Directions:
For each line of the data that includes the word "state", copy the line.

Given data:
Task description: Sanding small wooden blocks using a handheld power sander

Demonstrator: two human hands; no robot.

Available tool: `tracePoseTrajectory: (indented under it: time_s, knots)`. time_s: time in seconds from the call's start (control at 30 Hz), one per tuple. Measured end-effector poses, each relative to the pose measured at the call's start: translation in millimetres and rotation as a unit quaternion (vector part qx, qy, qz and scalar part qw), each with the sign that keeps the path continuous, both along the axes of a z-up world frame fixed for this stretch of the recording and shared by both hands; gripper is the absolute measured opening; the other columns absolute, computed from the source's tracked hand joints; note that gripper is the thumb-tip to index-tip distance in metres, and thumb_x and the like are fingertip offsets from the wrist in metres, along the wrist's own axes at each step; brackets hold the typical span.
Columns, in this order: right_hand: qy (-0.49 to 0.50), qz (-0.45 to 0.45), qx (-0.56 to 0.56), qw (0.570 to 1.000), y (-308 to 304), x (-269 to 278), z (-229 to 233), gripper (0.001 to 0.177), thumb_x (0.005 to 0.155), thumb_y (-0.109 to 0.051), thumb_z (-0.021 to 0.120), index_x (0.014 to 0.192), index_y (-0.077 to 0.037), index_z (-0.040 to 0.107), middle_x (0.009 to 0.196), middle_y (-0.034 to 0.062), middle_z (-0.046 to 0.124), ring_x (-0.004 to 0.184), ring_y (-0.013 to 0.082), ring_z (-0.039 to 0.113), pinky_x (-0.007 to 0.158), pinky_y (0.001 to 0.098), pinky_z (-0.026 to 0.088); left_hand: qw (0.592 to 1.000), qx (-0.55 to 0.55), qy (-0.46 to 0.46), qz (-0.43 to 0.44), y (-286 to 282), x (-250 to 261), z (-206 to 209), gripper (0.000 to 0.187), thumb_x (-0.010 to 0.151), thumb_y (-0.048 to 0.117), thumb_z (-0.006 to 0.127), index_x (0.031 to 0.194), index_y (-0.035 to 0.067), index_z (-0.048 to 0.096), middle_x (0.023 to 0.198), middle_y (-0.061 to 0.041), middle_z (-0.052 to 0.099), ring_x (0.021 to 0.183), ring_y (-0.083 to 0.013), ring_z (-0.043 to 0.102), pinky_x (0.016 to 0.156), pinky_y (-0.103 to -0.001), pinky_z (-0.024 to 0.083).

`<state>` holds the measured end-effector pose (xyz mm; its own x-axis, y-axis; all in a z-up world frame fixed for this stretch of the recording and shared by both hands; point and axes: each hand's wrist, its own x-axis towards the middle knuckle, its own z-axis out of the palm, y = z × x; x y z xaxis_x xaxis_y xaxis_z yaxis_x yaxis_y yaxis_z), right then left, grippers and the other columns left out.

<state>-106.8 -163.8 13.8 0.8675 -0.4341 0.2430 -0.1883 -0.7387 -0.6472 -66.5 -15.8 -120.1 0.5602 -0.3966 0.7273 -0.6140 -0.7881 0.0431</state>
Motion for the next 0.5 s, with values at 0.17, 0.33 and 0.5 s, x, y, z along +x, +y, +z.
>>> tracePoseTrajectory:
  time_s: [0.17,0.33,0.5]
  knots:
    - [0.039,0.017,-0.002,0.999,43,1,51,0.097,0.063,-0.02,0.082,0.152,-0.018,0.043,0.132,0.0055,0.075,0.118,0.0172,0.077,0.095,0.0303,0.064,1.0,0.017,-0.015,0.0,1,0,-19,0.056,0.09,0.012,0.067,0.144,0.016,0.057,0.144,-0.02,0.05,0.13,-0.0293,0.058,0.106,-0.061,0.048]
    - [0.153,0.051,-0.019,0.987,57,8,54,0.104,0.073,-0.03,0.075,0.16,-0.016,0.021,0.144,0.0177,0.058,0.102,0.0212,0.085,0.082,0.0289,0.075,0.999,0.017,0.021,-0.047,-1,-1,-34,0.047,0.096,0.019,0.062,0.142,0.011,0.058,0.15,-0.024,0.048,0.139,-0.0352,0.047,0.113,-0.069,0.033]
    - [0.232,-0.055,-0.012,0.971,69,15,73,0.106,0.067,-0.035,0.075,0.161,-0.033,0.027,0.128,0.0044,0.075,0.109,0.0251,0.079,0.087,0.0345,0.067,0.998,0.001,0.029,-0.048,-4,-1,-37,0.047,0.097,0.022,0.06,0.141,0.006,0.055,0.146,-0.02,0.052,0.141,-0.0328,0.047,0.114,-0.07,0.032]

Expected answer:
`<state>` holds the measured end-effector pose (xyz mm; its own x-axis, y-axis; all in a z-up world frame fixed for this stretch of the recording and shared by both hands; point and axes: each hand's wrist, its own x-axis towards the middle knuckle, its own z-axis out of the palm, y = z × x; x y z xaxis_x xaxis_y xaxis_z yaxis_x yaxis_y yaxis_z), right then left, grippers and the other columns left out.
<state>-106.8 -163.8 13.8 0.8675 -0.4341 0.2430 -0.1883 -0.7387 -0.6472 -66.5 -15.8 -120.1 0.5602 -0.3966 0.7273 -0.6140 -0.7881 0.0431</state>

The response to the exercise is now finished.